From the furnace at the bottom the flames went up and curled back around, pulled through and across the pots packed inside by the chimney, a river of fire washing over the clay. Inside earth, fire, air feeding it.
In Japan, he said, they had kiln gods on top of each kiln during firing.
In Japan sometimes they would fire for a week, kilns climbing up the side of a mountain, flames passing from chamber to chamber.
There is a balance between the two, feeding the wood, watching the heat, colour of the flames. There is a heat from the kiln that is wonderful in the cold of winter. And the light when the spy hole reveals the beast inside the kiln. Sometimes it reaches out. You can see the cones that test the temperature and behind the curve of a moonjar and perhaps the shine of the glaze?
Ailsa had made pizza dough and they had fasghioned an oven on the chimney of the kiln. In the morning they had cooked bacon, now pizzas. Slightly sooty at first, then the technique was perfected. Delicious.


 





Finally the temperature reached a height they were happy with. Tiime to go, to leave the fire to die, to leave the kiln and the jars to cool, but before then Adam removed some of the bricks from teh back of the chimney and showed me how the fire inside flowed. If it was hot enough flames would even come out of the chimney top.

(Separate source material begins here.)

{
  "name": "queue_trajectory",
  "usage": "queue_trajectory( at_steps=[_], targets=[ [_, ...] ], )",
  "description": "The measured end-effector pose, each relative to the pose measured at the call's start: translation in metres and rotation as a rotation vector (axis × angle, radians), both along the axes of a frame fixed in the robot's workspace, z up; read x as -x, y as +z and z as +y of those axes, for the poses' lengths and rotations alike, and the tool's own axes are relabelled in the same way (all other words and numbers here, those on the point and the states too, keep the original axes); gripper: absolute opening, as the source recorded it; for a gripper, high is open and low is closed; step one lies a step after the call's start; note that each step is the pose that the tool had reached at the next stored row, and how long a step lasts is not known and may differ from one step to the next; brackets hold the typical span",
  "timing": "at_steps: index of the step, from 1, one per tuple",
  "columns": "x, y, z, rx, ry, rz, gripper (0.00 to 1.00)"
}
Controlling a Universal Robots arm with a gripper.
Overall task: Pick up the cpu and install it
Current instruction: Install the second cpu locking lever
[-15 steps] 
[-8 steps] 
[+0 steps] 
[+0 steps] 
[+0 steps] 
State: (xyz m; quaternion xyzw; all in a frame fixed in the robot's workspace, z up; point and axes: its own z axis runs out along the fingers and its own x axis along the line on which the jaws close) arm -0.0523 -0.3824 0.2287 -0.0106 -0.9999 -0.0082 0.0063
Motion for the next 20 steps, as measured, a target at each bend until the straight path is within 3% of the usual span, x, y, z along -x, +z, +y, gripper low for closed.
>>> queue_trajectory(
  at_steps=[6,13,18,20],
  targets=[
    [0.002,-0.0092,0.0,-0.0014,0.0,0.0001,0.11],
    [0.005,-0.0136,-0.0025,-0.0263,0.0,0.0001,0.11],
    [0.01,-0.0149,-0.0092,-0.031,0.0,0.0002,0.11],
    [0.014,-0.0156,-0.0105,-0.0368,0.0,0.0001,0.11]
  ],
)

When I left the studio and drove off past the pond with the swans it was dark. All the way home I had visions of fire and Japanese kiln gods and chambers of fire climbing high mountain sides passing through my mind's eye.


Tomorrow, at 2, the kiln will be cool enough to open. Tomorrow, at 2.

Thursday, December 9, 2010

Inevitable cheetahs




At Adam's studio the pots stood waiting. I sat and painted on them and scratched into them and all the while he mixed chemicals to make a glaze and started packing the kiln and bringing in great long pieces of wood for the firing.
Having no idea what I was doing or what the finished thing would look like I did a few pieces, some hares, some birds and inevitable cheetahs.
Outside there were chickens and ducks and distant foxes over sunbleached winter fields. 
Ailsa made us soup and we sat by the big window looking out on the beautiful land and then worked on a few more pots, watched by the donkey. When I left Adam was dipping mugs into a white glaze and scraping and sponging moonjars and packing them with wading.
The kiln will be opened by lunch time on Saturday. I love the sound the pots make as they cool, like a strange music box. 

Ceramics is a much more physical thing than I am used to. The kiln itself is a large space. The pots when packed in look so vulnerable. The wood for firing is heavy and needs feeding in to the oven to make the heat. And then there are all the things that can go wrong.
I was nervous, not wanting to ruin Adam's shapes with scribbles. Adam is nervous as he doesn't want to blur and smudge my scribbles with too heavy a glaze. I have absolutely no idea what they will look like when they come out. They shrink. Colours change. With luck they will shine. 

 

Wednesday, December 8, 2010

Mud, ice, birds, rain, time.




On the second day I realised that I still had my phone on silent. It rang. It was Adam and he said he had things I could go and draw on, so I called in and there were rows of small jars and mugs. He gave me some to play with, more tomorrow. Time to experiment. He is firing in the next few days.
Outside the studio I found some ice to photograph.

 





Back home I have work to do and outside the rain in playing on the roof.